→ EXERCISE DESCRIPTION
Search term "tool": please copy every line of the records below that contains it.

* * *

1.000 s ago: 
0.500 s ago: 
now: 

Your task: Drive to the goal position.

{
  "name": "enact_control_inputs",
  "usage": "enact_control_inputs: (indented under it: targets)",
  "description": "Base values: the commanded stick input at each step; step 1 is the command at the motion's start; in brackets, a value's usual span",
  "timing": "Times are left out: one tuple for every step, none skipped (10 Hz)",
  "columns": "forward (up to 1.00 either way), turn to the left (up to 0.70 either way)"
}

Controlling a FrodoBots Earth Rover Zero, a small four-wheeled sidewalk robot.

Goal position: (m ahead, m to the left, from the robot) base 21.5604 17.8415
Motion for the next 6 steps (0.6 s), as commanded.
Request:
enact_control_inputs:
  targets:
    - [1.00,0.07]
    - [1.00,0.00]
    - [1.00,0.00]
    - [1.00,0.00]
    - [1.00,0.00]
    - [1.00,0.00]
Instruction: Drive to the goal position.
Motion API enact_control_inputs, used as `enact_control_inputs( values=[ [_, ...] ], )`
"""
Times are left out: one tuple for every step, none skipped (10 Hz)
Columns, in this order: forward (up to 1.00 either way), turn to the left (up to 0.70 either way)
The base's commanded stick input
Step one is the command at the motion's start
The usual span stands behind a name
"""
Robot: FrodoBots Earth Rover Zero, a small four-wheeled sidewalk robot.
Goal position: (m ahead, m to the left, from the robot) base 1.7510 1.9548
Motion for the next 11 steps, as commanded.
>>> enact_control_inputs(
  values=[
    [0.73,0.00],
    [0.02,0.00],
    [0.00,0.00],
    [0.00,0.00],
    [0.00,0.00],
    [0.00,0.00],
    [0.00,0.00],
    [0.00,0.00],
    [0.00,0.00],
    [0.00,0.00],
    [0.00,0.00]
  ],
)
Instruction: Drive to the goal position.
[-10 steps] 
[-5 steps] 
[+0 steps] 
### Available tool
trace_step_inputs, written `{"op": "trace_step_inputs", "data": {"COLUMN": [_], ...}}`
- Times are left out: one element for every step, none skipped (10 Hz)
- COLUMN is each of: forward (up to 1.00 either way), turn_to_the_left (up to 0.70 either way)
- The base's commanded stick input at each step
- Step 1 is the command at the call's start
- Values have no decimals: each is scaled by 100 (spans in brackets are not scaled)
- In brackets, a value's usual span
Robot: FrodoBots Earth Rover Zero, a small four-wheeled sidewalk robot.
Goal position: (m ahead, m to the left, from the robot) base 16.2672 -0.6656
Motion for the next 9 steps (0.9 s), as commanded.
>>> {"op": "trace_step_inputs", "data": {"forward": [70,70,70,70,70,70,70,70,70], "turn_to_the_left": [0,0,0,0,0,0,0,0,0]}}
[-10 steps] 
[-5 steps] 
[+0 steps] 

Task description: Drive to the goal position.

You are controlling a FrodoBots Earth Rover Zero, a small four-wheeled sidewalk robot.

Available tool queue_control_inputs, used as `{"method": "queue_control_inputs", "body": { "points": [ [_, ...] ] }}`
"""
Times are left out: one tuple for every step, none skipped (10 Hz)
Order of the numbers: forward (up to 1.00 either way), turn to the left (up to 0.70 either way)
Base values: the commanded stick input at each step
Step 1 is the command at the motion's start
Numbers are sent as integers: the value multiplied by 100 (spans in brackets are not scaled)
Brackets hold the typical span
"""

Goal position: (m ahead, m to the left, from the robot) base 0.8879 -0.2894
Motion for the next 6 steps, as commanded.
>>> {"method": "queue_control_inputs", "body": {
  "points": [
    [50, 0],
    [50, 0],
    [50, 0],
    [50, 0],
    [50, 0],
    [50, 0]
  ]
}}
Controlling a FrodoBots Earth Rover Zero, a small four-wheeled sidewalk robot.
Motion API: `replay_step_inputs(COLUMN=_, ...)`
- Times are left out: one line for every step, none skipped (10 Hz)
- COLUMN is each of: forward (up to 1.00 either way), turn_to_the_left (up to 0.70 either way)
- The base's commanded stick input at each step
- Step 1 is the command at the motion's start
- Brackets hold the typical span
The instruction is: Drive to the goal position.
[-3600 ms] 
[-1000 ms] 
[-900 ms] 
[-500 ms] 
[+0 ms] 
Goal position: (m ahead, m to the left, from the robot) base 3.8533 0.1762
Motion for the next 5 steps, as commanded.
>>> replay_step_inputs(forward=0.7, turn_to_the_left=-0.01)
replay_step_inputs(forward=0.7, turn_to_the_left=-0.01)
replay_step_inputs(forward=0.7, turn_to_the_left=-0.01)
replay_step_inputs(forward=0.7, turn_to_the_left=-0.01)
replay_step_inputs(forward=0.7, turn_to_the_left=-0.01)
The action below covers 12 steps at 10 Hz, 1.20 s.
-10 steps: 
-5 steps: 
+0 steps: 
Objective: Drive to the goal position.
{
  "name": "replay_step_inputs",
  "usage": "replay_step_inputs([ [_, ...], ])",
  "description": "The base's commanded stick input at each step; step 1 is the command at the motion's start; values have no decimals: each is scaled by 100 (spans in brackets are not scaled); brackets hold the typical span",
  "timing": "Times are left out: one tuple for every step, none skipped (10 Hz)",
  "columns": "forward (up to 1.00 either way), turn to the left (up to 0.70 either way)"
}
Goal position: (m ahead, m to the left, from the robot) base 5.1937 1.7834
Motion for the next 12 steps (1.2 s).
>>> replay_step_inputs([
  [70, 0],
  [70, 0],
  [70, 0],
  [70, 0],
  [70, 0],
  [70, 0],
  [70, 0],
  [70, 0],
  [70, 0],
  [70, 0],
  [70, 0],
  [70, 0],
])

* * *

→ SOLUTION BELOW
### Available tool
Available tool queue_control_inputs, used as `{"method": "queue_control_inputs", "body": { "points": [ [_, ...] ] }}`

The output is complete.